This type of u-boat had a series of vertical flooded mineshafts ahead of the bridge along the centerline and a further bank of shafts either side of the conning tower. These vertical tubes were in excess of a metre wide. Her sister, U-234, which famously was found carrying uranium-oxide to Japan in 1945, when she surrendered, had a similar mine chute arrangement.

[edit] Wartime service

She first ventured through the South Atlantic with the second Monsun Gruppe to the Indian Ocean in late 1943. This group of U-boats upon reaching Penang became part of U-Flotte 33, also comprised of U-848 U-849, U-850, U-177 and U-510. U-219's mission had been to lay mines off Cape Town and Colombo but, when the group's U-tanker was destroyed, U-219 was required to refuel the rest of the group at sea so they could return to Germany.
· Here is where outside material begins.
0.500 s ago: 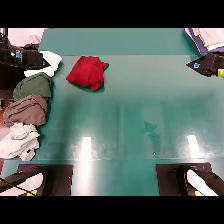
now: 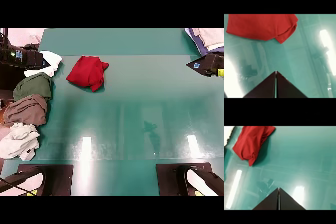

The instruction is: Fold the shirts.

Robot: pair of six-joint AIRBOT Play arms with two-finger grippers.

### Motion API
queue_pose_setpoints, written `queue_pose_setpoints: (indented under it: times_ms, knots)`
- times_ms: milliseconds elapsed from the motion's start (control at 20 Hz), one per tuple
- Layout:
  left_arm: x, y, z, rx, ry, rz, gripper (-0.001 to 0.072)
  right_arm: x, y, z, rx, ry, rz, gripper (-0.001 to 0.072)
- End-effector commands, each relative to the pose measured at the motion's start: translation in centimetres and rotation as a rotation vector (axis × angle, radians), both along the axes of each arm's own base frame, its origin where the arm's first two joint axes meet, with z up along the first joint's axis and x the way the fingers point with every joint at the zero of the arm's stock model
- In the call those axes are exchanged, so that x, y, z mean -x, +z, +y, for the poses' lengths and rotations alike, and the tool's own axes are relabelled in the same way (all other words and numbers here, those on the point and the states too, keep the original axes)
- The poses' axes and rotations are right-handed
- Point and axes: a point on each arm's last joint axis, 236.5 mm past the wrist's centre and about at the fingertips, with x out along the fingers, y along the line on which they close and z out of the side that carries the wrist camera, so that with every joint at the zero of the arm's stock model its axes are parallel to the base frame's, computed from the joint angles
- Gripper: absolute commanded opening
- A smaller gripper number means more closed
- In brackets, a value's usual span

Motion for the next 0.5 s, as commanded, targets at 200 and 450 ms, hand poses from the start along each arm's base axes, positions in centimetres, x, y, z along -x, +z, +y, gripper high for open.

Of this group, only U-510 continued to Penang Island. U-219 returned to France and was prepared for a transport mission at Bordeaux. During the war a total of 19 U-boats and Italian transport submarines reached the Far East out of 42 attempted voyages. Several of these craft remained in the far east when Germany surrendered in 1945. On her next voyage east, U-219 departed Bordeaux on 23 August 1944.

Her voyage from Bordeaux in France in 1944 was as a cargo carrying transport. Her cargo included part of a consignment of twelve dismantled V-2 rockets for Japan.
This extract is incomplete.